Миша, с некоторых пор подвизавшийся алтарником в церкви Никола Большой Крест у отца Валентина Свенцицкого, был в последнее время единственным человеком, которого Кромиади рад был видеть в любое время. По сути, этот юноша стал для него, снедаемого недугами старика, связным с внешним миром, каковыми по малолетству не могли стать внуки и по занятости – дочь.

– Аристарх Платонович, белый старец в Москве! – с ходу выпалил Миша, сияя.

Вот, новость так новость! Белым старцем или любовно «дяденькой» называли в Москве Михаила Александровича Новосёлова: не столько за лета, сколько за необычайно светлый характер, за аскетическую жизнь, которую он вёл, за весь его светлый облик.

Михаил Александрович окончил тот же факультет, что и Кромиади, только десятью годами позже. Сын известного педагога Тверской губернии, внук священника, он был прирождённым проповедником, жгущим глаголом сердца людей. Сперва увлекшийся толстовством и даже побывавший под арестом за распространение запрещённой брошюры графа, он сумел найти дорогу к Истине и, обретя её, посвятил всю жизнь служению ей, отдавшись оному со всем жаром своей сильной натуры. Всё с той поры сделалось для него вторичным, померкло в ослепительных лучах Православной веры.

С начала века Новосёлов издавал религиозно-философскую библиотеку, а также много отдельных брошюр и листовок. Его обличительная книга о Распутине, благословлённая Великой Княгиней Елизаветой Фёдоровной, была запрещена, Михаилу Александровичу было предписано уничтожить отпечатанный тираж. Его честного слова было довольно даже для властей – настолько высок был его духовный авторитет. Много лет Новосёлов состоял в Училищном совете при Святейшем Синоде, организовал «Кружок ищущих христианского просвещения». После революции он предоставил свою квартиру в доме Ковригиной, что у Храма Христа Спасителя, для Богословских курсов, всемерно боролся с обновленчеством. Дом Ковригиной был настоящим сердцем православной Москвы и даже всей России. Сюда шли самые различные люди: от простого мужика до учёного профессора. Здесь кипела при небольшом числе помощников работа, одухотворённая личностью её организатора.

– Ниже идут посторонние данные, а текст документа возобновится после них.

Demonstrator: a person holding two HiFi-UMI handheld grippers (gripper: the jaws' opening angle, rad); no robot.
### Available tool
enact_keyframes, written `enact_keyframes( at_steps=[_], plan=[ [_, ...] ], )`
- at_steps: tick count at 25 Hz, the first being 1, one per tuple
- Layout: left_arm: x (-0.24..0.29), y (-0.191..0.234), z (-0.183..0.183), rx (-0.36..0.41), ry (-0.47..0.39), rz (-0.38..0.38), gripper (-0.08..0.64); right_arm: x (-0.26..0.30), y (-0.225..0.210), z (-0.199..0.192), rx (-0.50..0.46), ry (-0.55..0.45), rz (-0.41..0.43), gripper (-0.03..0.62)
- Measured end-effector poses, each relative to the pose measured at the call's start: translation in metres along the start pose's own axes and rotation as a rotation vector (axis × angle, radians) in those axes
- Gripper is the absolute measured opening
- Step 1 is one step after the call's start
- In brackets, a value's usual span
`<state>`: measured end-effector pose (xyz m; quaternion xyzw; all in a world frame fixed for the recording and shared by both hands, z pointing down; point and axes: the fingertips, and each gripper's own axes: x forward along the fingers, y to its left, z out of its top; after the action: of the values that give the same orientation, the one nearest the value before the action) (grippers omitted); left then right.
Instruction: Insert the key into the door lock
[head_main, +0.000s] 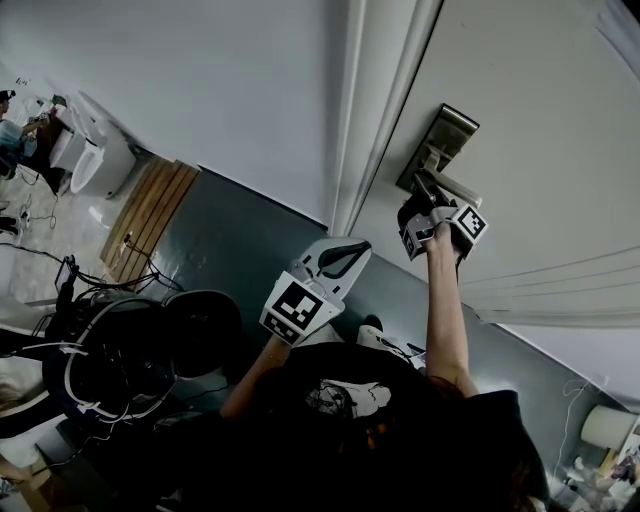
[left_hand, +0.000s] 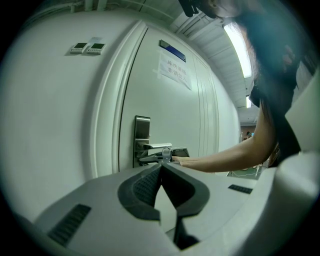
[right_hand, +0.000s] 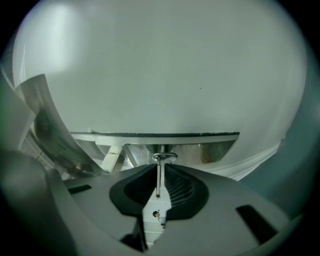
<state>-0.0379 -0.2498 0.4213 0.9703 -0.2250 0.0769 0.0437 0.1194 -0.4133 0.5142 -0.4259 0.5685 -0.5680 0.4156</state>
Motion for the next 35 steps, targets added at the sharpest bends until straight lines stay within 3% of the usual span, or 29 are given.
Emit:
enact_keyframes(
  at_steps=[3, 6, 17, 26, 30, 35],
  plan=[
    [0.002, -0.004, -0.001, 0.0, 0.001, -0.004, 0.008, -0.008, -0.003, -0.007, -0.047, 0.039, -0.007, 0.082],
    [0.001, -0.008, 0.0, 0.0, 0.0, -0.006, 0.008, -0.019, -0.002, -0.014, -0.069, 0.056, -0.003, 0.091],
    [0.013, -0.025, -0.004, -0.02, 0.007, 0.008, 0.008, -0.067, 0.004, -0.031, -0.24, 0.151, -0.027, 0.071],
    [0.03, -0.034, -0.004, -0.058, 0.024, 0.079, 0.008, -0.11, 0.024, -0.051, -0.454, 0.307, -0.051, 0.067],
    [0.038, -0.041, -0.006, -0.096, 0.027, 0.125, 0.008, -0.132, 0.032, -0.06, -0.603, 0.393, -0.063, 0.066],
    [0.052, -0.059, -0.002, -0.129, 0.023, 0.178, 0.008, -0.155, 0.035, -0.051, -0.715, 0.468, -0.056, 0.066]
  ],
)
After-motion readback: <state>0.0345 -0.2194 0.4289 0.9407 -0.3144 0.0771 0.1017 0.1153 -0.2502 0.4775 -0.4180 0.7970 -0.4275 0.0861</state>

Михаил Александрович имел редкий дар живить всё, что оказывалось подле него. Словно луч солнца падал на поникшие от стужи цветы, и те обращались к нему, впитывая тепло. Сам Новосёлов любил цветы и природу в целом, и просто красивые вещи. Он не копил их, не умея копить, но умел любоваться, ценить красоту, будь она заключена в нарядной одежде, в произведении искусства или в хорошенькой женщине.

Ведя аскетический образ жизни, белый старец, между тем, любил жизнь, радовался ей и радостью этой заряжал других. Его голубые глаза никогда не выражали уныния, но светились весёлостью. Он всем существом своим опровергал стереотип, согласно которому аскет и ревнитель благочестия должен быть непременно суров и скорбен, исполнен презрения к миру. Новосёлов всегда отличался бодростью и благожелательством к людям. Он был нищ и бездомен, как сам Спаситель, но вёл себя так, будто бы повелевал жизнью, будто бы был в ней благополучен и устроен лучше любого царя. Михаил Александрович стоял высоко над земным, притом нисколько не теряя понимания всего земного. В этом была заключена редчайшая гармония, гармония абсолютно здоровой, цельной, талантливой и щедрой натуры.